[What is needed] Each entry should be repeated exactly. Its pictures should not be.

Stored records:

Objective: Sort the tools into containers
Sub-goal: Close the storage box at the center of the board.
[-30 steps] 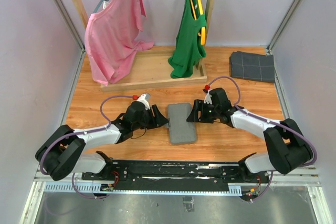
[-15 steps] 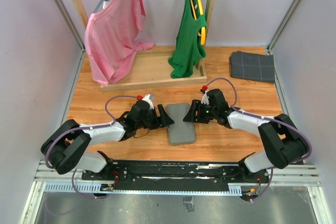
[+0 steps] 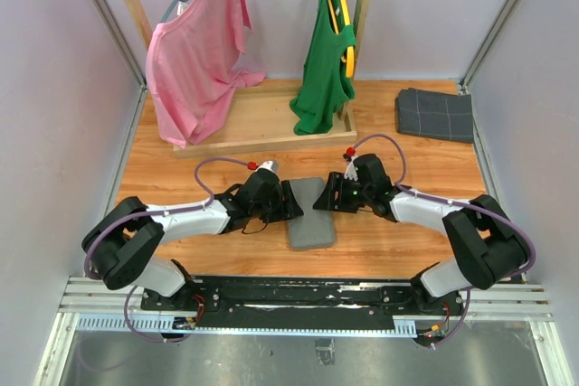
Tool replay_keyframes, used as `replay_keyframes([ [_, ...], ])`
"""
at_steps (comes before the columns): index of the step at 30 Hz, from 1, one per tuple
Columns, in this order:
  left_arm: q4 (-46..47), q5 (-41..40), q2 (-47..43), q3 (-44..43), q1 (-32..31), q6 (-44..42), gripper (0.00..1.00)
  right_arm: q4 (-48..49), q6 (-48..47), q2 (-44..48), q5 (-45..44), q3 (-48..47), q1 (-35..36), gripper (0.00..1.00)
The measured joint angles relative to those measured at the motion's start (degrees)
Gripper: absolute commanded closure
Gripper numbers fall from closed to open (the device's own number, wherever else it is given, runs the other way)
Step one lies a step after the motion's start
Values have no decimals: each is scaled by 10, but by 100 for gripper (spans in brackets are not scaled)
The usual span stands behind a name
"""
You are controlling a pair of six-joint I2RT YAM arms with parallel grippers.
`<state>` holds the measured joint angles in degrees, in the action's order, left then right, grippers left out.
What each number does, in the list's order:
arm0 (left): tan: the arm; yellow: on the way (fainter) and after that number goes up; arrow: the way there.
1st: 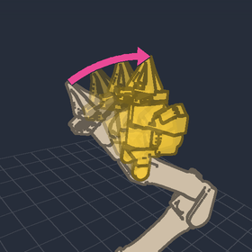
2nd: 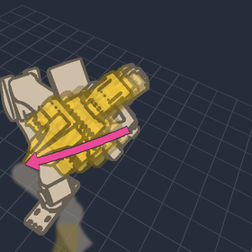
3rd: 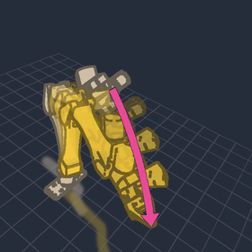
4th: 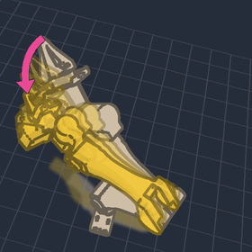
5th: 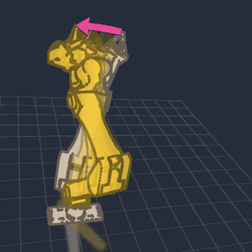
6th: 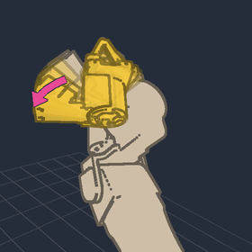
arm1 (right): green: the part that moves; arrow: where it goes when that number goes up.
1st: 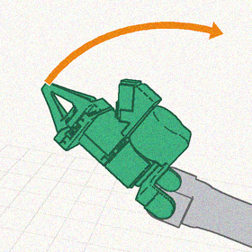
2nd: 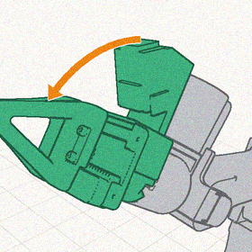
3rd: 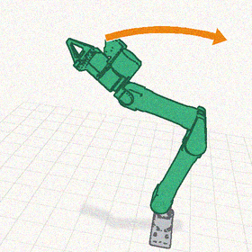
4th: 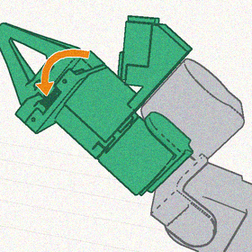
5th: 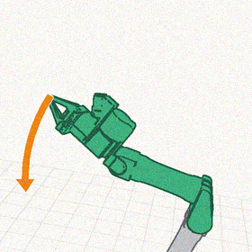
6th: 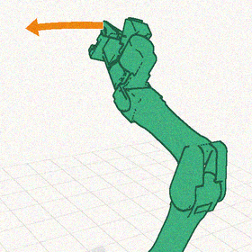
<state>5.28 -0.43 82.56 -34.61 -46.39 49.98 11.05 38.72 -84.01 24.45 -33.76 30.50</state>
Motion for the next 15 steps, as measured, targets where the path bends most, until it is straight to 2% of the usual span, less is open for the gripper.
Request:
replay_keyframes([
  [15, -144, -47, 44, -118, -2, -97, 51, 27, 26, -15, -18, -1, 14, 41],
])
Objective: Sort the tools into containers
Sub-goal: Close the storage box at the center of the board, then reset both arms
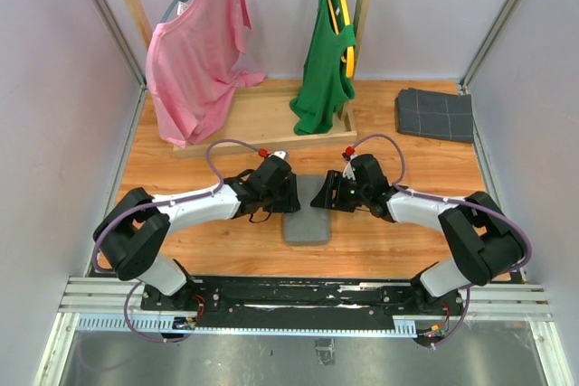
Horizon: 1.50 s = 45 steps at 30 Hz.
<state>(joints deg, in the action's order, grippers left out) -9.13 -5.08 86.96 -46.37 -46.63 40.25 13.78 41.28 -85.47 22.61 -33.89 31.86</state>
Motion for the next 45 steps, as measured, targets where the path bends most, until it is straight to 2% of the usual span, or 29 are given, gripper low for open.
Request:
replay_keyframes([
  [6, -33, -17, 17, -32, 0, -33, 58, 20, 18, -11, -3, 0, 1, 40],
  [15, -49, -50, 25, -48, 0, -44, 62, 46, 40, -31, -8, -3, 6, 39],
  [31, -73, -110, 35, -74, -6, -54, 65, 74, 70, -43, -32, -3, 20, 38],
  [37, -74, -134, 7, -55, -10, -64, 49, 34, 50, -31, -51, -19, 39, 35],
  [40, -77, -157, -38, -39, -11, -72, 40, -14, 28, -10, -65, -28, 49, 33],
  [45, -63, -199, -140, -24, -11, -80, 29, -104, -23, 47, -109, -39, 52, 23],
])
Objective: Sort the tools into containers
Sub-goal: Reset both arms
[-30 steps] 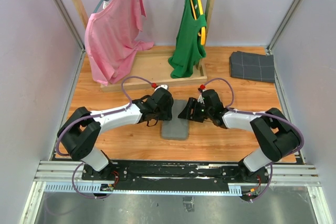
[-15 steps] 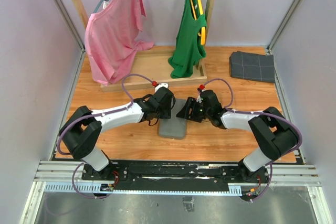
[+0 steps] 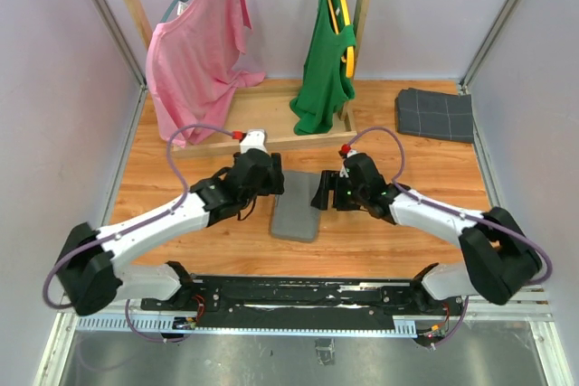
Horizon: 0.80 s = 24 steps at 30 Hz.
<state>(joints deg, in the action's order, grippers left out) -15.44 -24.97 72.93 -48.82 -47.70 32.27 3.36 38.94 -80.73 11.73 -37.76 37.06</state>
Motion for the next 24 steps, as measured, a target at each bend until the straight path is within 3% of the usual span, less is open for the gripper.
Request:
replay_keyframes([
  [10, 65, -78, -205, 87, 0, -2, 20, -94, -110, 192, -133, -16, 0, 15],
  [15, 79, -124, -278, 122, 0, 6, 18, -124, -151, 301, -225, -4, 0, 0],
  [18, 81, -149, -309, 134, 0, 10, 16, -135, -167, 357, -274, 11, 0, 2],
  [24, 71, -194, -353, 160, 0, 19, 1, -170, -172, 450, -367, 53, 0, 2],
])
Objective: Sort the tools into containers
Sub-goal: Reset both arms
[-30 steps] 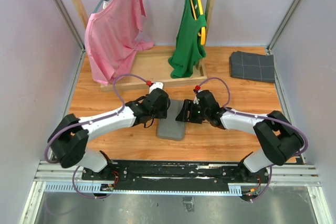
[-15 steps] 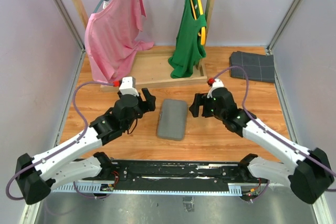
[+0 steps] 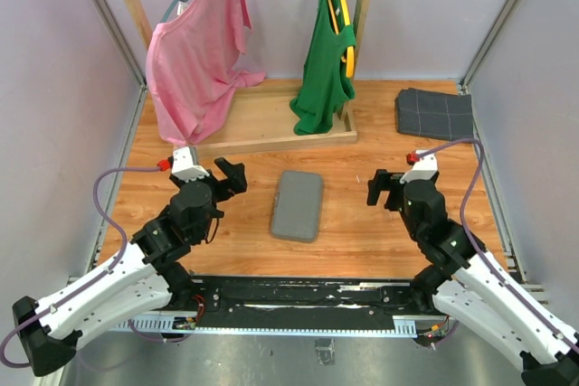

[Expected output]
Objective: Sort the tools into containers
Sub-goal: Close the storage box at the center of the board.
[-30 steps] 
[-15 steps] 
[+0 steps] 
Tool replay_keyframes, used as `replay_keyframes([ [_, ...], ])`
"""
at_steps (comes before the columns): index of the step at 30 Hz, from 1, one per tuple
Columns, in this order:
  left_arm: q4 (-46..47), q5 (-41..40), q2 (-47..43), q3 (-44..43), q1 (-32..31), q6 (-44..42), gripper (0.00..1.00)
  right_arm: q4 (-48..49), q6 (-48..47), q2 (-44..48), q5 (-45..44), q3 (-48..47), q1 (-35..36), gripper (0.00..1.00)
The measured joint angles relative to those measured at the motion's start (degrees)
Gripper: absolute commanded closure
Gripper numbers fall from closed to open (the device's own number, wherever else it is given, runs the other way)
Step one lies a step after the motion's start
Values have no decimals: each is scaled by 10, but by 100 for gripper (spans in brackets are not scaled)
The usual span stands behind a name
"""
You are controlling a pair of six-joint I2RT YAM arms with parallel grippers.
`<state>` holds the measured joint angles in degrees, in the action's order, left then right, grippers left out.
What each number does, in the list's order:
arm0 (left): tan: the arm; yellow: on the way (fainter) and after that number goes up; arrow: the way there.
1st: 
2nd: 
3rd: 
4th: 
5th: 
6th: 
arm1 (right): green: the part that moves; arrow: where it goes when that number goes up.
1st: 
2nd: 
3rd: 
4th: 
5th: 
6th: 
<state>5.28 -0.43 82.56 -34.61 -46.39 49.98 11.05 38.72 -84.01 24.45 -33.76 30.50</state>
Motion for the next 15 steps, as measured, targets where the path bends most, until it is straight to 2% of the usual span, less is open for the gripper.
Request:
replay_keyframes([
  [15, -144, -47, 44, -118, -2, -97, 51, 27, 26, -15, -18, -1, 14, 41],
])
Objective: Sort the tools into containers
Sub-goal: Close the storage box at the center of the board, then reset both arms
Horizon: 1.50 s = 45 steps at 30 Hz.
<state>(joints deg, in the action's order, grippers left out) -9.13 -5.08 86.96 -46.37 -46.63 40.25 13.78 41.28 -85.47 22.61 -33.89 31.86</state>
Motion for the next 45 steps, as measured, targets where the path bends most, until it is straight to 2% of the usual span, or 29 are given, gripper low for open.
Request:
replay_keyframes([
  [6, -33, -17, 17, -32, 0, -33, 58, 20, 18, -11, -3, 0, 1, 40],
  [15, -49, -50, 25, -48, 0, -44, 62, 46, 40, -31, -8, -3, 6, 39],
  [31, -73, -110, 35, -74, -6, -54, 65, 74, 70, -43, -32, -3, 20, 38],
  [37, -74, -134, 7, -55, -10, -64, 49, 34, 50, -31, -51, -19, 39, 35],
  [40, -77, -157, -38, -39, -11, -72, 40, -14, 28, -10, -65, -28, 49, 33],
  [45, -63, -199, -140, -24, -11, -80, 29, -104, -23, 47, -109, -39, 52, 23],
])
Objective: Sort the tools into containers
Sub-goal: Reset both arms
[-30 steps] 
[-15 steps] 
[+0 steps] 
Horizon: 0.80 s = 24 steps at 30 Hz.
<state>(joints deg, in the action's order, grippers left out) -15.44 -24.97 72.93 -48.82 -47.70 32.27 3.36 38.94 -80.73 11.73 -37.76 37.06</state>
Motion for the next 24 steps, as measured, a target at each bend until the straight path is within 3% of the usual span, less is open for the gripper.
Request:
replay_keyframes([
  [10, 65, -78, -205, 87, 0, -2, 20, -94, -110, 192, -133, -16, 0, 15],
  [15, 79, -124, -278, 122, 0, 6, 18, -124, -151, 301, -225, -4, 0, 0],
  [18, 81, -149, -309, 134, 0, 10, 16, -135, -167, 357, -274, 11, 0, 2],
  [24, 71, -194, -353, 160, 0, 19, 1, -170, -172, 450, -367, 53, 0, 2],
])
Objective: Sort the tools into containers
Sub-goal: Reset both arms
[-30 steps] 
[-15 steps] 
[+0 steps] 

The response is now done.